What price, I ask, a Jewish homeland? When I grew up, my synagogue raised money to plant trees in Israel. Each of us received a certificate with a tree. We were building a land, a land that was new and miraculous. Our pride and our hope, we had to defend it from enemies. They were there, and, we were taught, they are everywhere. Not just Arabs hate us, but Goyim or gentiles too. The eternal truth, that unchanging hostility was kept at bay only with the supremely artificial denaturing of Palestine — making the desert bloom.
These convictions were momentous and effective. In “The Jewish State,” published in 1946, two years before the creation of Israel, Hannah Arendt warned against the unreality of Theodore Herzl’s Zionism. Anti-Semitism, what Herzl deemed the “propelling force” for all Jewish suffering, made any “empirical analysis of actual political factors … superfluous.” Her words were prescient.
The outrage following the boycott focuses on the end to academic freedom. That is daring and counterfactual. After all, freedom to discuss the illusion of “democracy,” the Israeli occupation of Palestine, the two assaults on Gaza, and the continued destruction of homes in East Jerusalem and olive trees throughout the West Bank has not been available to professors — especially not to professors without tenure. In Israel and in the United States, the threat against those who debate, or even ask questions about Palestinian human and political rights remains very much a reality. What remains unreal and not part of the intimidation and pressure of the ADL and the World Jewish Congress are the Palestinians. Nowhere in the flurry of editorials against the ASA and the Palestinian boycott movement, is their reality discussed. Nowhere are the dire effects of two generations of occupation so much as mentioned.

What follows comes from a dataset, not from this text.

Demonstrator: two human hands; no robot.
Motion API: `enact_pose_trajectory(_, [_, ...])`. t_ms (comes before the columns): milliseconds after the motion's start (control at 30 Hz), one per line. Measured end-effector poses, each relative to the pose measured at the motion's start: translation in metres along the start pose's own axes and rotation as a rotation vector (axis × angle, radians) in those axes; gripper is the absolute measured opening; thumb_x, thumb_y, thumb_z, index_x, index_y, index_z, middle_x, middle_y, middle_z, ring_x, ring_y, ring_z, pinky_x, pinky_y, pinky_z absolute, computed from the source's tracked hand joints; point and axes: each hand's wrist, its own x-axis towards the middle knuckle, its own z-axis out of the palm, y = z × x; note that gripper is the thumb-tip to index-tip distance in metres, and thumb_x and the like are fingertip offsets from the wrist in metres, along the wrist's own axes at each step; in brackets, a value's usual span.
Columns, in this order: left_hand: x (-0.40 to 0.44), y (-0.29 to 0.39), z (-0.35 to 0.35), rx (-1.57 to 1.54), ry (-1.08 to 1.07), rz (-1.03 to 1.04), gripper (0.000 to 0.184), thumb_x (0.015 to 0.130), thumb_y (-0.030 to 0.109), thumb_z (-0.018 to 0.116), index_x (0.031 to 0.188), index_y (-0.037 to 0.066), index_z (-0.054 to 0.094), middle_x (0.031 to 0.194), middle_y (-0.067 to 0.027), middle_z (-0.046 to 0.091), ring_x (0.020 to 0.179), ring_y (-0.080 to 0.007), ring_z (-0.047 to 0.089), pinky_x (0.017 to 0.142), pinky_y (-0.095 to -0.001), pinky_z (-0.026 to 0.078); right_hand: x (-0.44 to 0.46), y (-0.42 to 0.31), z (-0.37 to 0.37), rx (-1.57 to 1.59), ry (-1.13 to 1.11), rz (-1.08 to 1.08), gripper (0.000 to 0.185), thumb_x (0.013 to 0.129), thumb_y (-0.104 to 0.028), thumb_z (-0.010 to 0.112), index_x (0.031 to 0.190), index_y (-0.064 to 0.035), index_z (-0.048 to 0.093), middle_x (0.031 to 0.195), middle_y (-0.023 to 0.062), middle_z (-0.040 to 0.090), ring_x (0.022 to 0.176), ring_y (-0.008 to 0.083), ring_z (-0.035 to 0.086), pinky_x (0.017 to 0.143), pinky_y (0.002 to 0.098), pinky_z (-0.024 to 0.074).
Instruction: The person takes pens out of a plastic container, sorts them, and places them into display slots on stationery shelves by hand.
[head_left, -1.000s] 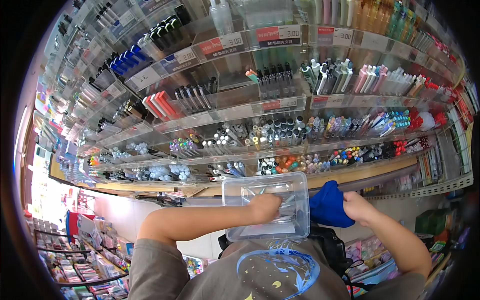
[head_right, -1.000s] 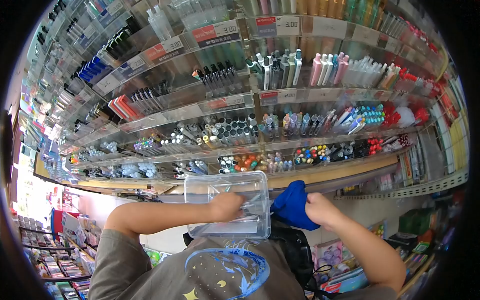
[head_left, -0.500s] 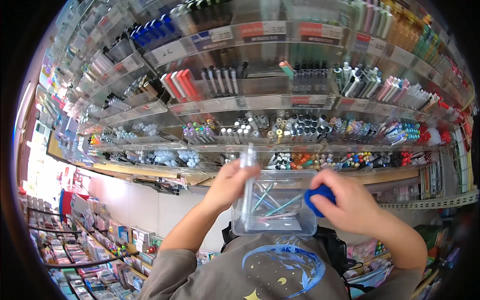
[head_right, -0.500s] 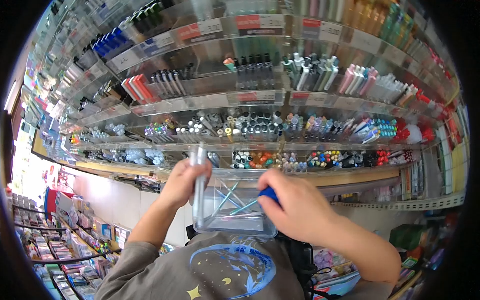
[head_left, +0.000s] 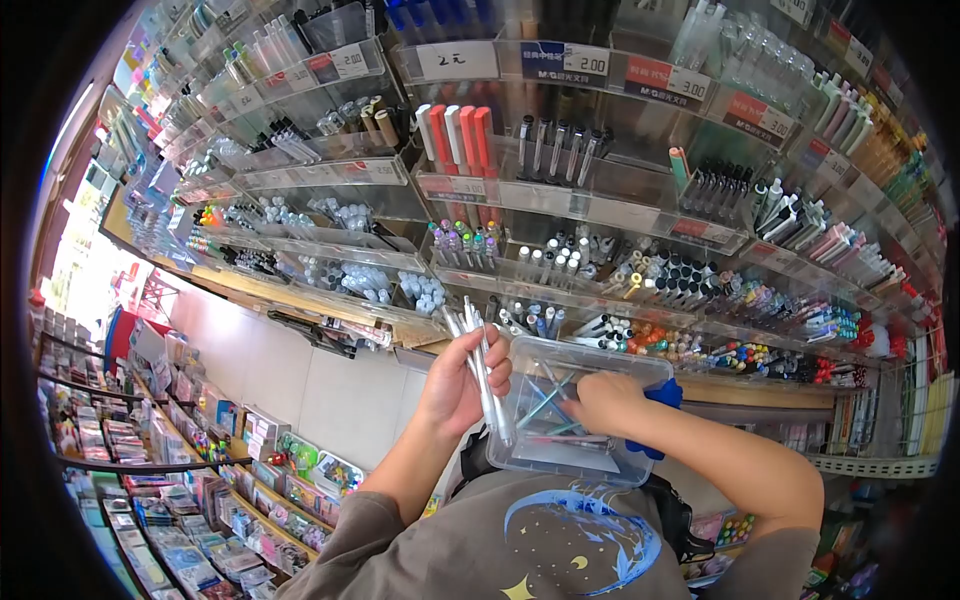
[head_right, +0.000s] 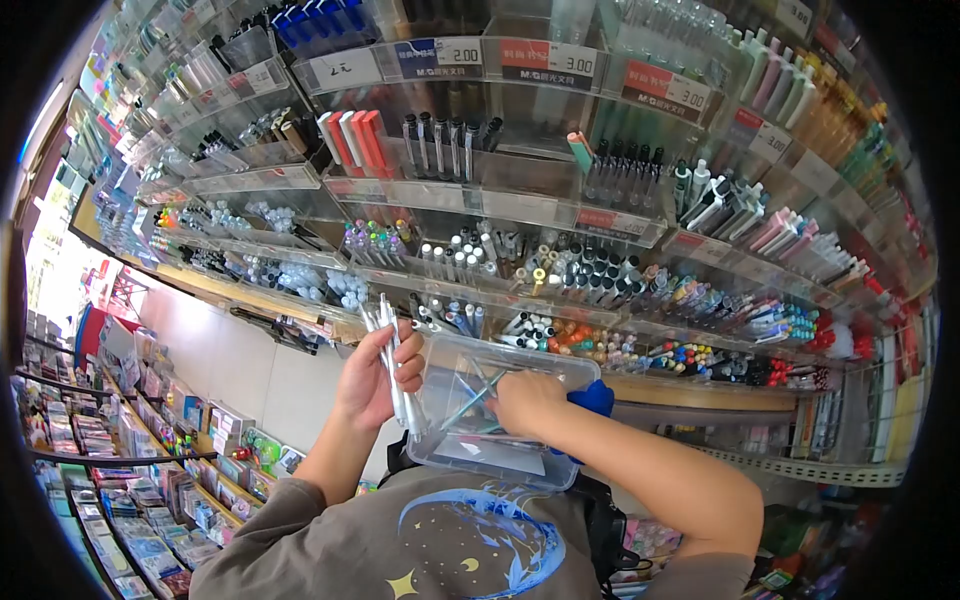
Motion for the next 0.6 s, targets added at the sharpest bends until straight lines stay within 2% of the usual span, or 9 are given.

Anti-Semitism is summoned as cause and effect of the boycott. What is not recognized are the facts that led to the long history of the BDS movement in Palestine: the “legal” expropriation of homes by Israeli settlers; the “quiet transfer” of Palestinian citizens of Israel; the wall or security fence that separates Palestinian homes from their places of work, worship and schooling; the imprisonment and torture of prisoners, often without due process or any process at all; the punishing blockade of Gaza.
Why “single out” Israel, some commentators have asked? Why hold the “only democracy in the Middle East” responsible when other tyrannical countries go un-censured? The Zionist dream became reality in the aftermath of the Second World War and the Holocaust. It offered Jews a home, an escape from persecution and hope for dignity. But even then the struggle and the promise took place through an ideology that excluded and ignored. What the call for a boycott has done is to give us the chance, at last, to realize what Jewish nationalism had always claimed as its boon but never achieved: the universality of learning and the passion for justice.